Wednesday 31 March 2010

Cremorne Gardens

Friday, April 9, 2010, 13:00 - 13:45
FREE but please book in advance: 020 7001 9844

I've been asked to speak on the subject of Cremorne Pleasure Gardens at the Museum of London next week - the background setting to my fourth book The Last Pleasure Garden (pub. 2006). Part of the revamped Victorian section of the museum (opening in May) will feature a recreation of a pleasure garden - hence the renewed interest.

    Pleasure gardens were - for the most part - built on the borders of London in the 17th/18th century (Marylebone and Islington were popular areas) to provide a range of outdoor amusements. The astonishingly long-lived Vauxhall Gardens (1661-1859) is the most famous - but it had a rival in Cremorne Gardens (1836-77) across the river in Chelsea.
     Cremorne had something of a split personality. By day, it was a respectable park / theme-park, with fun-fair shows and amusements (American-style bowling alleys, a maze, a fortune-telling 'hermit' ... I'll spare you the full list). By night, however, it was (so moralists claimed) a notorious den of vice. A typical Cremorne bill of fare can be seen on the right of this blog. If you would like to know more, then come to my talk, where we will discuss, in passing, the Beckwith Frogs; the Italian Salamander; De Groot, the Flying Man (& his terrible demise) and the unfortunate end of Cremorne itself.


  1. Sounds like a great talk! When you come on your American tour, come to Seattle! :) Good luck!

  2. Hope you get around to giving this and similar talks, in museums and towns outside of London?(Lorna Bell)

  3. Thanks Lorna.
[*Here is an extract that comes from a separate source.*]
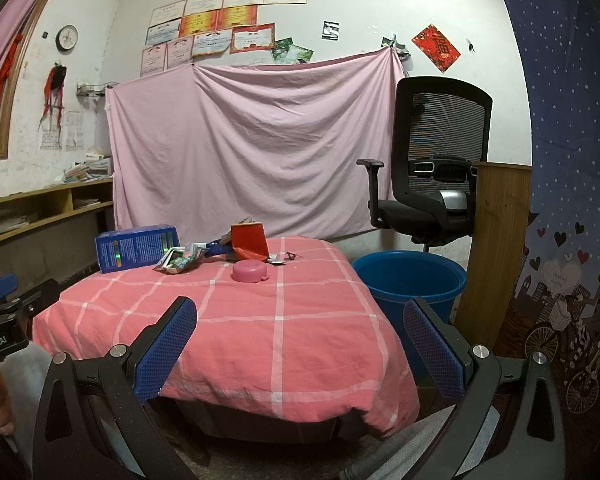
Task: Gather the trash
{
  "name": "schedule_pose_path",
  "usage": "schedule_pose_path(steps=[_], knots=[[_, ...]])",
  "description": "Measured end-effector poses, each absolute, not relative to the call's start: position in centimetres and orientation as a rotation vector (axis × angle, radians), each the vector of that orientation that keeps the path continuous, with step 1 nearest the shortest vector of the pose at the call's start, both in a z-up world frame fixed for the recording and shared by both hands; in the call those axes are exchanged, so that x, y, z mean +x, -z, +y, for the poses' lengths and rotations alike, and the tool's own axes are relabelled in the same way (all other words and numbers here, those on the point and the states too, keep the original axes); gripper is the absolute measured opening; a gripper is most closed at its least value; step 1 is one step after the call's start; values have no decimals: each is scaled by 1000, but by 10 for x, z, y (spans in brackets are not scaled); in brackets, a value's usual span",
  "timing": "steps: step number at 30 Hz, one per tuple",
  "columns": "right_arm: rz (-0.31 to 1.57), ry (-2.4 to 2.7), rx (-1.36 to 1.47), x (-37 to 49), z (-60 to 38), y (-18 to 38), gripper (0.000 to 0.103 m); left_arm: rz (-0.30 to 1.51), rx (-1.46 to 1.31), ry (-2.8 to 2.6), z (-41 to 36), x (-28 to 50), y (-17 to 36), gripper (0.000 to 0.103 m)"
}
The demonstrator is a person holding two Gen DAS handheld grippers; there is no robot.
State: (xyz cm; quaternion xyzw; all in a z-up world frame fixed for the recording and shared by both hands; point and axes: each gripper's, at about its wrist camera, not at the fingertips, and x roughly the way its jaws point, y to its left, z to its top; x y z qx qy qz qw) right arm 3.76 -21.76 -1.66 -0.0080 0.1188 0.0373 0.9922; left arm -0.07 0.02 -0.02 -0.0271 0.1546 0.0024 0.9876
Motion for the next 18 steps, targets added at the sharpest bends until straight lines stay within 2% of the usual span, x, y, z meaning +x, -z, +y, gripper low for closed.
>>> schedule_pose_path(steps=[18], knots=[[240, -76, -12, 37, -218, 16, 103, 308, -56, -4, 0, -1, 0, 101]])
In short, I don't get out of London that much, as childcare is partly an issue. I'm always open to offers of paid speaking engagements; and it does depend a bit on the question of location/travel.
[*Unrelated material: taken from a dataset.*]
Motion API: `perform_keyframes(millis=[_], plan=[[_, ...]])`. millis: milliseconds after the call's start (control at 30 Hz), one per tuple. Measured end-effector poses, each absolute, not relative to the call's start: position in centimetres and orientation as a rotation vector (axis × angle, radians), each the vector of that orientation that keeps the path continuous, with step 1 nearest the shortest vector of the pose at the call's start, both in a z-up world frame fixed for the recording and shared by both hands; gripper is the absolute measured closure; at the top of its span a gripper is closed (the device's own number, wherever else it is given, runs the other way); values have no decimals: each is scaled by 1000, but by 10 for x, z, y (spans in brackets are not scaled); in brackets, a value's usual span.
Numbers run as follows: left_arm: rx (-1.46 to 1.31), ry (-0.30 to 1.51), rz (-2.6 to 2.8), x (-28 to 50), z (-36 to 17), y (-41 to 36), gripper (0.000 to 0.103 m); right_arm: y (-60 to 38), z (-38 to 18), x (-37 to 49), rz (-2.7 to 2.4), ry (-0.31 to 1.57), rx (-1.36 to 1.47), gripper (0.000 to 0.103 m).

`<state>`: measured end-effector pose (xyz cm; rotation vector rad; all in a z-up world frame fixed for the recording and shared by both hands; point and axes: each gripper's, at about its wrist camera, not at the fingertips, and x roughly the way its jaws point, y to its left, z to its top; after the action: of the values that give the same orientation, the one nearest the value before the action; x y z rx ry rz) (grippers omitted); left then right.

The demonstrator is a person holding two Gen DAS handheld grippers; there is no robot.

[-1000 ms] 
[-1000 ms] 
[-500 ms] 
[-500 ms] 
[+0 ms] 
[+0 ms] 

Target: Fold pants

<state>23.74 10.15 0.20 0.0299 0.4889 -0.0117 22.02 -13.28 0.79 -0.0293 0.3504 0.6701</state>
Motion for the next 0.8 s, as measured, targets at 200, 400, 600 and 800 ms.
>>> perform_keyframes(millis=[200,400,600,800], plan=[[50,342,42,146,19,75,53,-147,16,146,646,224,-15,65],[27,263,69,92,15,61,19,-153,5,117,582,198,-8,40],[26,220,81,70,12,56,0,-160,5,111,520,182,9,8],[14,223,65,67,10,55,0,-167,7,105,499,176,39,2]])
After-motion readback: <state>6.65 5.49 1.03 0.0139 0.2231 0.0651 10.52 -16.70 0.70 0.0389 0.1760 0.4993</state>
  4. Childcare does take priority and alters horizons for a while. Am an aficionado of the books, the weblogs and the interesting and absorbing research on London; particularly on yr speciality, the Victorian era.
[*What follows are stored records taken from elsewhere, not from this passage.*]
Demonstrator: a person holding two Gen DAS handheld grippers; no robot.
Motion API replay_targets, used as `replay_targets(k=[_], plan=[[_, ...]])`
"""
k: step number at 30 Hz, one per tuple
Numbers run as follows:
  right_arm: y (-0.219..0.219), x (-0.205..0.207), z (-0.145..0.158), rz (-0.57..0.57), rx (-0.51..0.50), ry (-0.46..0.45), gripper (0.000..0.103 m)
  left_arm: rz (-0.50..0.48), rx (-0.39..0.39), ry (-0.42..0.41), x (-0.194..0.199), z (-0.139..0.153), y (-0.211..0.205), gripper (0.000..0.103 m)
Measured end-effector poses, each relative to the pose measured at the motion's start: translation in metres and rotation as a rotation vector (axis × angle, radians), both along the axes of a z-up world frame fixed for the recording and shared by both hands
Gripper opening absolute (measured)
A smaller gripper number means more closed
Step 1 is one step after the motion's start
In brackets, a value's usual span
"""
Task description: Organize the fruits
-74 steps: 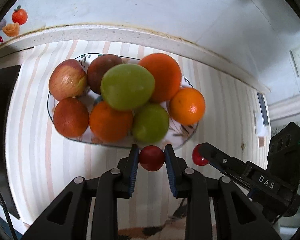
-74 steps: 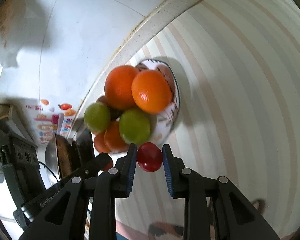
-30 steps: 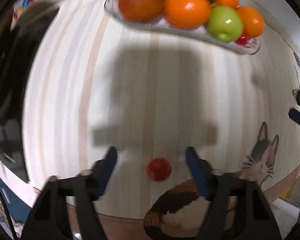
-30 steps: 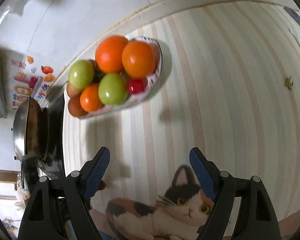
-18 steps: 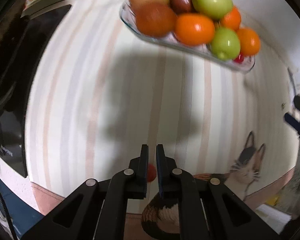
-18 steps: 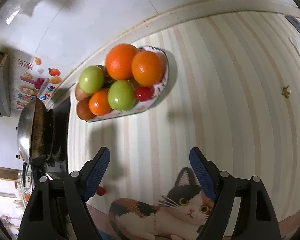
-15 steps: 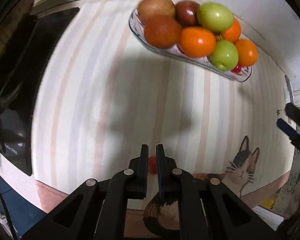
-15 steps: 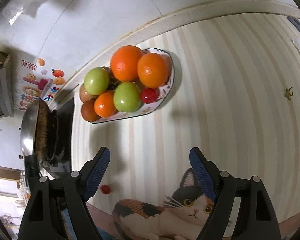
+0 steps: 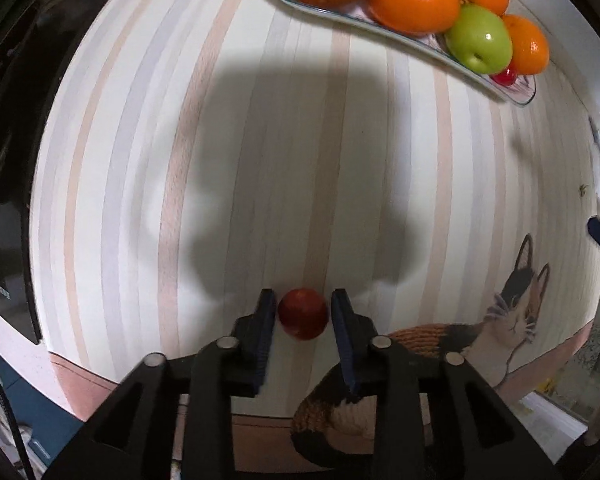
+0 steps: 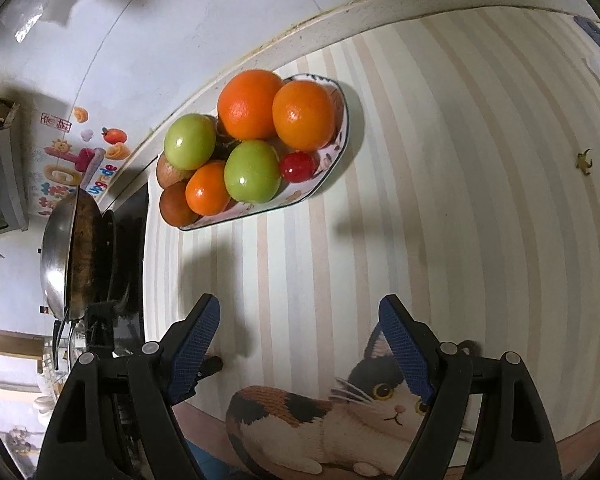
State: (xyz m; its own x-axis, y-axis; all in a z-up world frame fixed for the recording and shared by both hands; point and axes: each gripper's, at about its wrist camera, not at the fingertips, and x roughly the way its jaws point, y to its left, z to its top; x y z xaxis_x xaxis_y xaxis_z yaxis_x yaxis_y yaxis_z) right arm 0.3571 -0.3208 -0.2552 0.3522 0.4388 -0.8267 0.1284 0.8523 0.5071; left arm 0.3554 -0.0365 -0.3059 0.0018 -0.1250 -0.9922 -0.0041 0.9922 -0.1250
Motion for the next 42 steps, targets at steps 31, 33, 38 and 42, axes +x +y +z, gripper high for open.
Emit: replay_targets(k=[31, 33, 38, 42], plan=[[-0.045, 0.065, -0.045, -0.133, -0.019, 0.036, 0.084, -0.139, -0.091, -0.242, 0.125, 0.069, -0.149, 0.027], [-0.050, 0.062, -0.044, -0.137, -0.013, 0.036, 0.084, -0.110, -0.094, -0.250, 0.120, 0.075, -0.140, 0.032], [-0.055, 0.048, -0.015, -0.131, -0.128, -0.018, 0.094, -0.087, -0.053, -0.316, 0.102, 0.097, -0.117, 0.080], [-0.041, 0.034, 0.017, -0.085, -0.245, -0.075, 0.096, -0.072, 0.023, -0.386, 0.078, 0.117, -0.092, 0.087]])
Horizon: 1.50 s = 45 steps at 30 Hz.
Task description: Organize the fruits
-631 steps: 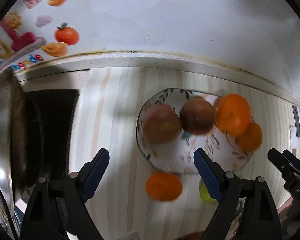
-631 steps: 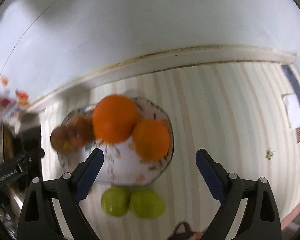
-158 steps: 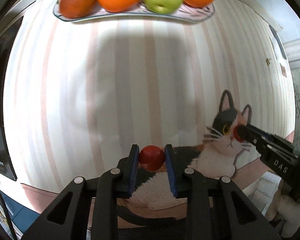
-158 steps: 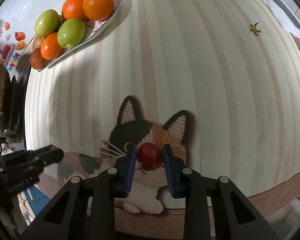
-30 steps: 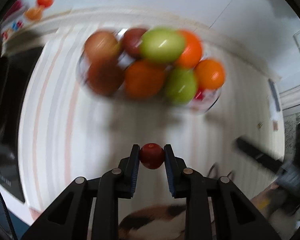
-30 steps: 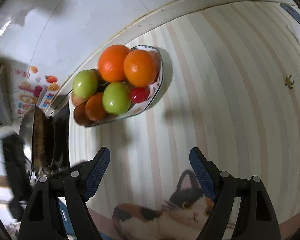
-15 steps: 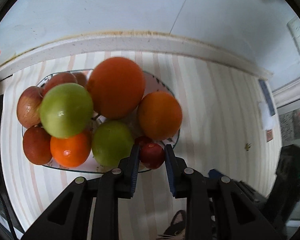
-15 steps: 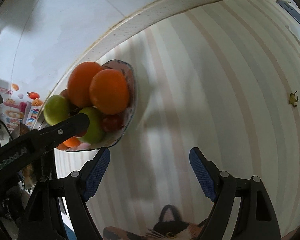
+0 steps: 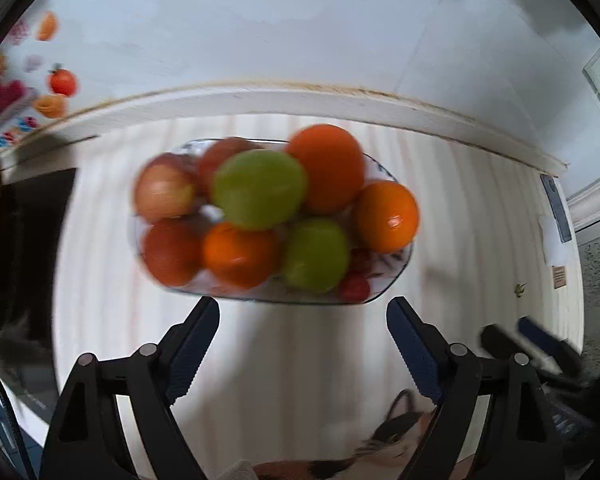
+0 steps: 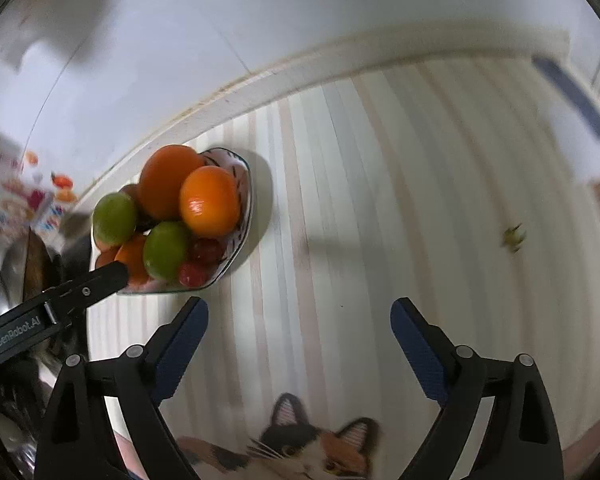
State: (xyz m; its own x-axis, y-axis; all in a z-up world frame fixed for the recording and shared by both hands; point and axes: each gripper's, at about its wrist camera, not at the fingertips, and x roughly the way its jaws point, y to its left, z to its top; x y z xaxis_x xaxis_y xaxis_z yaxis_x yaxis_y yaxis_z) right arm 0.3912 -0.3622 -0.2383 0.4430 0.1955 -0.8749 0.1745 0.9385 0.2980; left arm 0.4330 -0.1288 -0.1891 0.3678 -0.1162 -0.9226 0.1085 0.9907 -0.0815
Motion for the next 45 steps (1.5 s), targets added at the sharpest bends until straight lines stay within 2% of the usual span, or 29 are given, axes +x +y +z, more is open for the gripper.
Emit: replay_targets(k=[4, 8, 12, 17, 24, 30, 34, 40, 45], plan=[[0.024, -0.019, 0.037, 0.052, -0.119, -0.060, 0.096, 0.040, 0.040, -0.055, -0.031, 0.021, 0.023, 0.088], [0.044, -0.046, 0.072, 0.074, -0.186, -0.116, 0.099, 0.058, 0.051, -0.110, -0.068, 0.049, 0.037, 0.088], [0.066, -0.081, 0.107, 0.077, -0.212, -0.165, 0.099, 0.067, 0.067, -0.187, -0.111, 0.084, 0.053, 0.088], [0.090, -0.132, 0.144, 0.060, -0.226, -0.215, 0.099, 0.045, 0.051, -0.270, -0.161, 0.118, 0.069, 0.088], [0.121, -0.223, 0.194, 0.005, -0.247, -0.298, 0.099, 0.001, 0.043, -0.338, -0.232, 0.157, 0.089, 0.088], [0.136, -0.285, 0.227, -0.015, -0.267, -0.351, 0.099, -0.005, 0.030, -0.374, -0.278, 0.179, 0.098, 0.088], [0.138, -0.311, 0.244, -0.012, -0.266, -0.388, 0.099, 0.012, 0.030, -0.409, -0.302, 0.192, 0.098, 0.088], [0.137, -0.333, 0.260, 0.016, -0.270, -0.418, 0.099, 0.026, 0.014, -0.428, -0.321, 0.202, 0.091, 0.088], [0.131, -0.336, 0.260, 0.030, -0.258, -0.409, 0.099, 0.034, 0.001, -0.426, -0.329, 0.201, 0.084, 0.088]])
    If one is tethered to a place for a period, London ain't half a lively place to be confined to. Yr talk, and the subject is tantalising - will have to keep an eye out for future talk dates and get in to London more often.

  5. I'm in the process of reading your Daily Life in Victorian London, and am enjoying it immensely. I was especially amused by the segment on the Baby Show. I had completely forgotten about baby showa, but I know they were in existence in the 1940's, when I was a child. I don't know when they started, or when they died out.

  6. Glad you're enjoying the book ... yes, I always thought baby shows were a 20thC thing, too ... but the Victorians invented everything! ;-)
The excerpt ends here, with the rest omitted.